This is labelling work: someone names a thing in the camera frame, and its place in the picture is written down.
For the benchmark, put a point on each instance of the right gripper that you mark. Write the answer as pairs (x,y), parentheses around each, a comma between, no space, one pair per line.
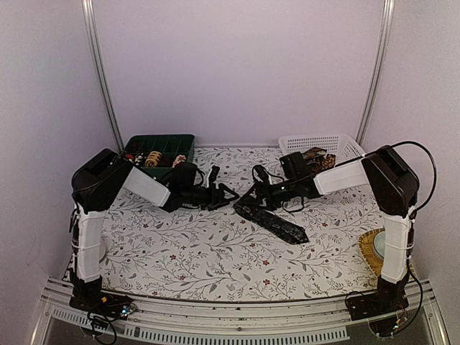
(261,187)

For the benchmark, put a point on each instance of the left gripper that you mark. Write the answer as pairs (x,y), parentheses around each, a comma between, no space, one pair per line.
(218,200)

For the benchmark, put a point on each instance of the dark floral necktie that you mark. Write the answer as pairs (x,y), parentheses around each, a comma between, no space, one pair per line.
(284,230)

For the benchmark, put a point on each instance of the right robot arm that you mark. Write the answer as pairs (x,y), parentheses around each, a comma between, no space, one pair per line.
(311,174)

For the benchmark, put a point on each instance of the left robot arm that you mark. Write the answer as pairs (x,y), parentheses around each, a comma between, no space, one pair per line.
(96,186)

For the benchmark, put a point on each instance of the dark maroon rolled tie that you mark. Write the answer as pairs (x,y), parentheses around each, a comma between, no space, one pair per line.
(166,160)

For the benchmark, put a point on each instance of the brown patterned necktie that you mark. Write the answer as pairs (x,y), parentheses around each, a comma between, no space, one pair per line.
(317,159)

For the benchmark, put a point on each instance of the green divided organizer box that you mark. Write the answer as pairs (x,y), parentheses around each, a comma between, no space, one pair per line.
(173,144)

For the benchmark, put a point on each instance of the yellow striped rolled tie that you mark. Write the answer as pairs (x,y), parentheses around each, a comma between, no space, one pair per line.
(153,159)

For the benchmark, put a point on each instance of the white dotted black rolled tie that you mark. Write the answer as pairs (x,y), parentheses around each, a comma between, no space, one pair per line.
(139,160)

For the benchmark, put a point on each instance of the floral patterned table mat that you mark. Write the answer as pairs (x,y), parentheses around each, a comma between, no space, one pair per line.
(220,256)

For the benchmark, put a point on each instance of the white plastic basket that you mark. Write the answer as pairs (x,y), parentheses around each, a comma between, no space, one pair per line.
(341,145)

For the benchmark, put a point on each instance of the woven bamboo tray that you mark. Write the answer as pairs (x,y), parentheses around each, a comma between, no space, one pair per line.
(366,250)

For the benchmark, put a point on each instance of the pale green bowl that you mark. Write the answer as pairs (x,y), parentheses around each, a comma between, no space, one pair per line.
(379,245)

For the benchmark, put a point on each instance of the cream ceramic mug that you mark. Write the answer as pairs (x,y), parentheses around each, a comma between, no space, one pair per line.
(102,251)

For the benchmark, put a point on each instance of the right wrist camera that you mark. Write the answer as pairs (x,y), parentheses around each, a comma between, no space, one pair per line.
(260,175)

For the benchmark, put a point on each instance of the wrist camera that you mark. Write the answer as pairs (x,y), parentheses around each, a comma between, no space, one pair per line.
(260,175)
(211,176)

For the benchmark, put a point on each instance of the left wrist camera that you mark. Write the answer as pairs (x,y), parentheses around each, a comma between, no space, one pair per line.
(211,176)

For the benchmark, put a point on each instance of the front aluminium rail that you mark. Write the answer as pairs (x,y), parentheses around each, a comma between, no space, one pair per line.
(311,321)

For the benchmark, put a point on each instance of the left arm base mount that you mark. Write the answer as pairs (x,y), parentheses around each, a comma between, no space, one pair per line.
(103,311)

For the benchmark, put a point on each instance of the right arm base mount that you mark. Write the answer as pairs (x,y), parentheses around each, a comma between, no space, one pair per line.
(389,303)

────────────────────

EXERCISE PROMPT
Your output should be the full set of entries above, restated word for word and free of pictures.

SOLUTION
This is labelling work: someone names a thing in the camera frame, and its place in the picture is written down.
For the benchmark, put a point on each instance of the right gripper that you mark. Write the answer as pairs (x,y), parentheses around each, a comma between, no space, one pair per line.
(261,187)

For the benchmark, put a point on each instance of the left gripper that you mark. Write the answer as pairs (x,y), parentheses around each, a comma between, no space, one pair per line.
(218,200)

For the benchmark, put a point on each instance of the dark floral necktie that you mark. Write the answer as pairs (x,y), parentheses around each, a comma between, no space, one pair per line.
(284,230)

For the benchmark, put a point on each instance of the right robot arm that you mark. Write the answer as pairs (x,y), parentheses around each, a comma between, no space, one pair per line.
(311,174)

For the benchmark, put a point on each instance of the left robot arm that you mark. Write the answer as pairs (x,y), parentheses around each, a comma between, no space, one pair per line.
(96,186)

For the benchmark, put a point on each instance of the dark maroon rolled tie that you mark. Write the answer as pairs (x,y), parentheses around each, a comma between, no space, one pair per line.
(166,160)

For the benchmark, put a point on each instance of the brown patterned necktie that you mark. Write the answer as pairs (x,y), parentheses around each, a comma between, no space, one pair per line.
(317,159)

For the benchmark, put a point on each instance of the green divided organizer box that you mark. Write the answer as pairs (x,y), parentheses around each, a comma between, no space, one pair per line.
(173,144)

For the benchmark, put a point on each instance of the yellow striped rolled tie that you mark. Write the answer as pairs (x,y), parentheses around each, a comma between, no space, one pair per line.
(153,159)

For the benchmark, put a point on each instance of the white dotted black rolled tie that you mark. Write the answer as pairs (x,y), parentheses around each, a comma between, no space, one pair per line.
(139,160)

For the benchmark, put a point on each instance of the floral patterned table mat that you mark. Write the answer as pairs (x,y), parentheses around each, a comma between, no space, one pair per line.
(220,256)

For the benchmark, put a point on each instance of the white plastic basket that you mark. Write the answer as pairs (x,y), parentheses around each, a comma between, no space, one pair per line.
(341,145)

For the benchmark, put a point on each instance of the woven bamboo tray that you mark. Write the answer as pairs (x,y), parentheses around each, a comma between, no space, one pair per line.
(366,250)

For the benchmark, put a point on each instance of the pale green bowl that you mark. Write the answer as pairs (x,y), parentheses around each, a comma between, no space, one pair per line.
(379,245)

For the benchmark, put a point on each instance of the cream ceramic mug that you mark. Write the answer as pairs (x,y), parentheses around each, a comma between, no space, one pair per line.
(102,251)

For the benchmark, put a point on each instance of the right wrist camera that you mark. Write the answer as pairs (x,y), parentheses around each, a comma between, no space, one pair per line.
(260,175)

For the benchmark, put a point on each instance of the wrist camera that you mark. Write the answer as pairs (x,y), parentheses around each, a comma between, no space, one pair per line.
(260,175)
(211,176)

For the benchmark, put a point on each instance of the left wrist camera that you mark. Write the answer as pairs (x,y), parentheses around each, a comma between, no space, one pair per line.
(211,176)

For the benchmark, put a point on each instance of the front aluminium rail that you mark. Write the answer as pairs (x,y), parentheses around each, a comma between, no space, one pair per line.
(311,321)

For the benchmark, put a point on each instance of the left arm base mount that you mark. Write the answer as pairs (x,y), parentheses around each, a comma between, no space, one pair per line.
(103,311)

For the benchmark, put a point on each instance of the right arm base mount that you mark. Write the answer as pairs (x,y), parentheses around each, a comma between, no space, one pair per line.
(389,303)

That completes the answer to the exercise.